Der verzierte Körper

Die Liebe, die ein Mensch sich selbst entgegenbringt

  • Carsten Grün
  • Lesedauer: 3 Min.
Oberhausen. Tätowierungen sind angesagt. Zwischen chinesischen Schriftzeichen, Drachen und Steißtattoo, dem so genannten Tribal, ist alles drin, was der Kunde wünscht. Knapp zehn Prozent der deutschen Bevölkerung ist tätowiert. Aber woher kommt dieser urplötzliche Trend, der bis vor einigen Jahren eher der Knast- und Rockerszene oder dem Hafenmilieu vorbehalten war? Und da in Deutschland viel geforscht wird, hat sich ein Wissenschaftler auch dieses Themas angenommen. Tobias Lobstädt ist Erziehungswissenschaftler und hat zum Thema »Tätowierung, Narzissmus und Theatralität« eine Doktorarbeit an der Universität Duisburg-Essen geschrieben. »Damit ist die Steigerung des Selbstwertgefühls durch Tätowierungen und ihre Inszenierung gemeint«, sagt Lobstädt.

Der Bildungswissenschaftler interessierte sich für das Thema, weil ein Freund eine Karriere als Tätowierer begonnen hatte. Für Lobstädt stand bei seiner Dissertation von Beginn an der psychologische Ansatz im Vordergrund: Warum lassen sich Leute tätowieren? »Tätowierte erklären oftmals, sie hätten sich aus ästhetischen oder individualistischen Gründen tätowieren lassen. Diese Begründung stimmt oberflächlich betrachtet, aber weiterhin dient die Wiederholung einer Tätowierung dazu, dass narzisstische Gleichgewicht zu stützen. Narzissmus ist dabei keineswegs negativ gemeint.« Mit Narzissmus ist die Liebe gemeint, die ein Mensch sich selbst entgegenbringt. Tobias Lobstädt fiel bei seinen Forschungen auch auf, dass Tattoos häufig in besonderen Situationen erworben werden. »Das können auch Krisen sein. Tattoos dienen dazu, das Unaussprechliche mit einem Symbol zu veräußern.«

Lobstädt entdeckte auch, dass die eigene gesellschaftliche Inszenierung und Selbstdarstellung in der heutigen Zeit immer wichtiger wird. »Schnell wechselnder Bekanntenkreis, neue Arbeitsumfelder erfordern eine schnelle Selbstdarstellung über den Körper. Der Körper zeigt an, wie man von anderen gesehen werden will, er wird generell zum Darstellungsmedium. Accessoires können der schicke Anzug oder die teure Uhr sein oder eben auch das Tattoo«, so Lobstädt.

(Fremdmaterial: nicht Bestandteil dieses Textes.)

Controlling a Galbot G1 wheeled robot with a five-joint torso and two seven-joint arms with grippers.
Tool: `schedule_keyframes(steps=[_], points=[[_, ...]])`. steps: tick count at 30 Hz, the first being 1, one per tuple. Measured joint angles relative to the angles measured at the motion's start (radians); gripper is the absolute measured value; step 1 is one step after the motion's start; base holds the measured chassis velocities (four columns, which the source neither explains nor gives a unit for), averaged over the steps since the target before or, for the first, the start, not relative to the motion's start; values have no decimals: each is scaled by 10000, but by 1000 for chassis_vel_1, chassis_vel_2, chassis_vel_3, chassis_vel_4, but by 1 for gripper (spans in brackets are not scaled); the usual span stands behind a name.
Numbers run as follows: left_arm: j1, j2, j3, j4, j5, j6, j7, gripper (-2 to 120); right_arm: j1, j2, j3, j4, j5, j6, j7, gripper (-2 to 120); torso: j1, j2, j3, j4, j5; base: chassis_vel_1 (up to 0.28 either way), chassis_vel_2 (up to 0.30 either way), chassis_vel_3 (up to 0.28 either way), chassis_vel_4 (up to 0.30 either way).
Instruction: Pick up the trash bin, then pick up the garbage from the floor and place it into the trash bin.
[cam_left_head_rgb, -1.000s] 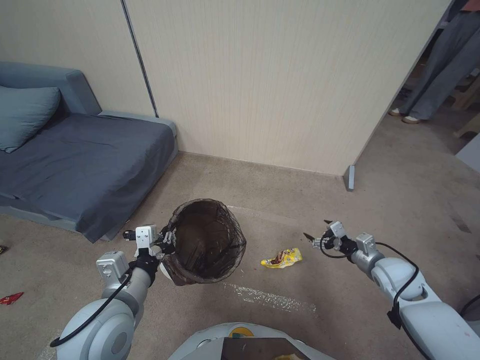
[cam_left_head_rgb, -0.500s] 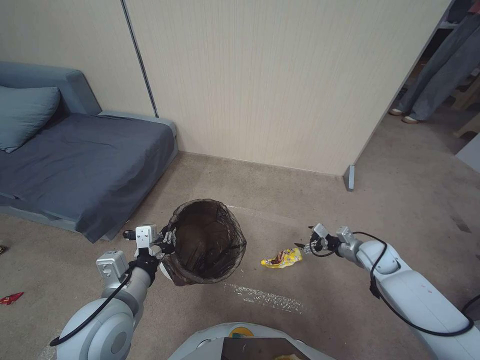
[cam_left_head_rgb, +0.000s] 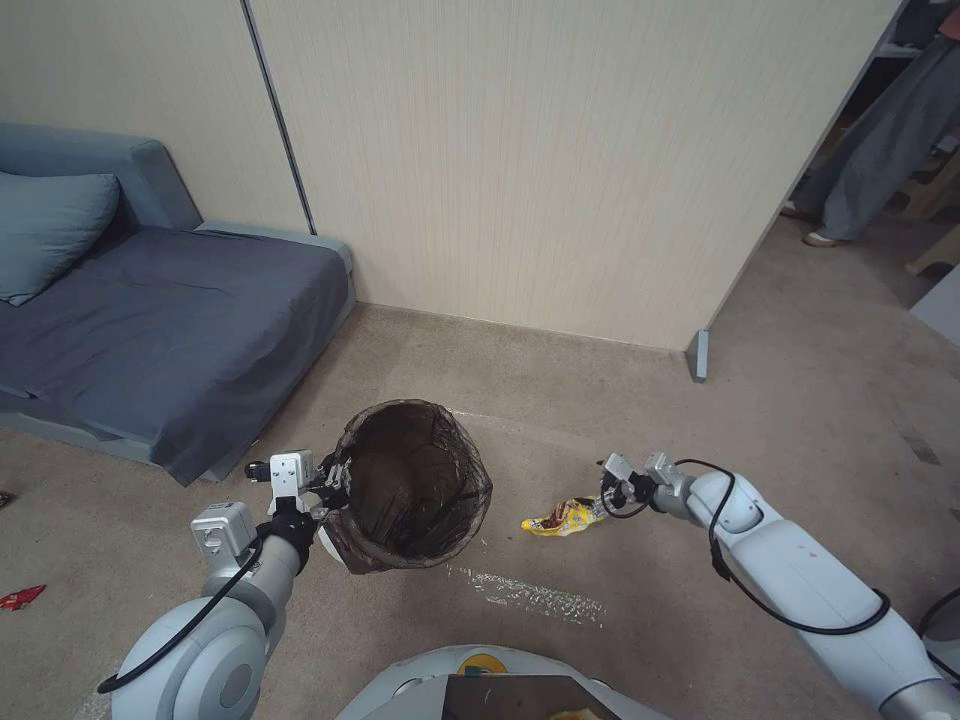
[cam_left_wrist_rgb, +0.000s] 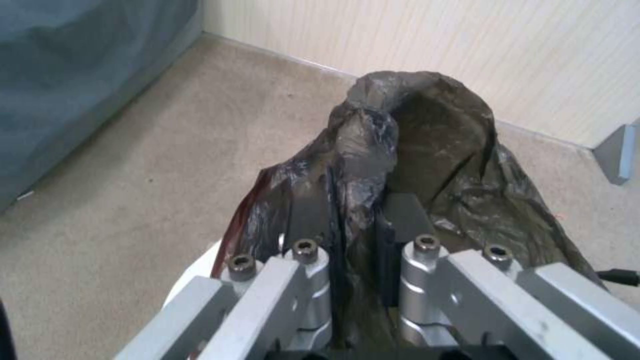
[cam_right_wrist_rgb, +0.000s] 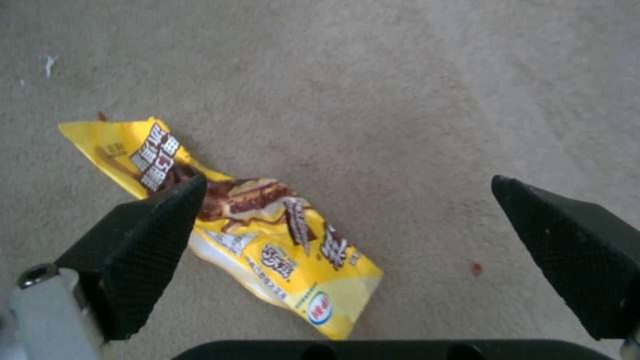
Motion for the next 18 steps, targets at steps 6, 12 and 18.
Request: schedule_keyframes(steps=[6,12,18], points=[[12,-34,-8,0,4,6,-6,8,315,104,-493,-257,-90,7,-8,100,0,0,0,2,-2,0,0,0,0],[-4,-42,-19,0,4,20,-6,8,479,142,-852,-471,-166,13,-35,100,0,0,0,1,-3,0,0,0,0],[-13,-82,-18,0,47,29,-6,8,756,306,-1077,-1189,-505,269,-216,100,0,0,0,1,-2,0,0,0,0]])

Allerdings gilt das bei der Tätowierung nur im Freizeitbereich. Im Berufsalltag oder in der Familie wird, insbesondere bei jungen Leuten, das Tattoo verborgen. Hingegen dient es als Kommunikationsmittel beim abendlichen Flirt. Tattoos sind oft Kennzeichen und Prestigeobjekt. Das Tattoo kommt vom anerkannten Tätowierer. Es kann aber auch Gruppenzugehörigkeit kennzeichnen oder eben auch Stigma werden. Das »Arschgeweih« als solches ist mittlerweile verpönt und lastet den in der Regel weiblichen Besitzerinnen an. Die Boulevardpresse machte kurzentschlossen daraus den Schlampenstempel. Dafür gibt es jedoch Abhilfe. Camouflagecreme verdeckt das ungeliebte Relikt schwacher Momente.

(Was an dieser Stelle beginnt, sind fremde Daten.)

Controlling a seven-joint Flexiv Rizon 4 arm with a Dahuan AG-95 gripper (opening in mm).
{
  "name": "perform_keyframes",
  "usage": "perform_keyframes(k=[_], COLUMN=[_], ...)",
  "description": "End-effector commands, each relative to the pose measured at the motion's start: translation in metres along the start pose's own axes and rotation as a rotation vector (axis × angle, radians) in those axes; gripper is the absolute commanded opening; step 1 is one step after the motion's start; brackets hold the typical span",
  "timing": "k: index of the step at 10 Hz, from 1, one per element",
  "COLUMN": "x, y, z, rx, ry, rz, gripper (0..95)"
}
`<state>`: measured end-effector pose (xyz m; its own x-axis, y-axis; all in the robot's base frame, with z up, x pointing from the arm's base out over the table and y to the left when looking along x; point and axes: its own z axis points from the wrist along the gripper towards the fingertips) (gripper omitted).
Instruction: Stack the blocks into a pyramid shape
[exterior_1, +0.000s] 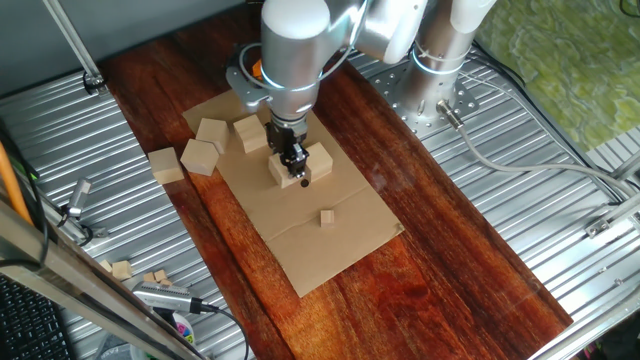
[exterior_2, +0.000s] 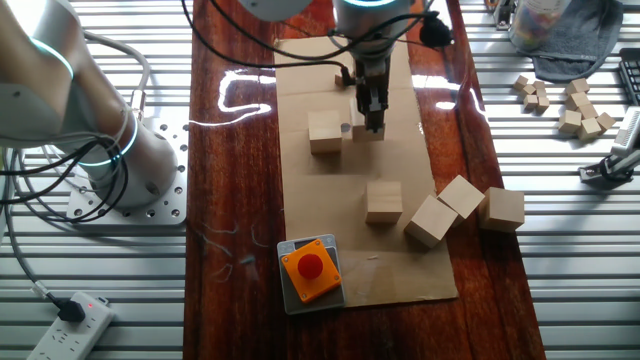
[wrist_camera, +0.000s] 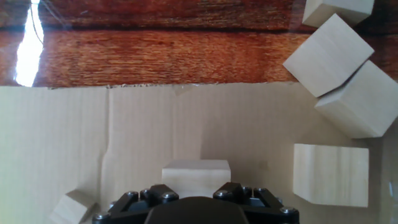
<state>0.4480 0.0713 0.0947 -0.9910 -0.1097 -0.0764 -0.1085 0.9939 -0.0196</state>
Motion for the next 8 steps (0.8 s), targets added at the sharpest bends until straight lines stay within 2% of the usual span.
perform_keyframes(k=[1,5,8], x=[-0.0012,0.0007,0.0039], y=[-0.0025,-0.0030,0.0008], z=[0.0052,0.0107,0.0143], rx=[0.006,0.010,0.001], ry=[-0.011,-0.009,0.013], rz=[0.003,-0.001,0.017], gripper=[0.0,0.0,0.0])
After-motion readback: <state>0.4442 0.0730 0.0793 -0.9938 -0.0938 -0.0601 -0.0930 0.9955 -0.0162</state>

Auch Medien berichten gerne über die neuesten bunten Bilder Prominenter. So stehen immer wieder Sportler im medialen Interesse, nicht nur des Boulevards. Neueste Tattoos eines Fußballprofis werden interpretiert und vorgestellt. Insbesondere in der spielfreien Zeit stürzen sich Journalisten auf dieses Thema. Für viele Fußballer, die ja auf dem Spielfeld alle die gleichen Trikots tragen, ist dies offenbar ein Zeichen der Individualität. Ein Beispiel hierfür ist der ehemalige Berliner Profi Marcelinho, der wöchentlich die Frisur wechselte und durch viele Tattoos auffiel.

Dennoch reißt die meisten Menschen eine Tätowierung heute nicht mehr vom Hocker und ist gesellschaftlich nicht mehr so verpönt wie noch vor einigen Jahren. »Das wird mittlerweile erst zum Gesprächsthema, wenn auch die Frau des Bundespräsidenten eins hat«, so Lobstädt abschließend.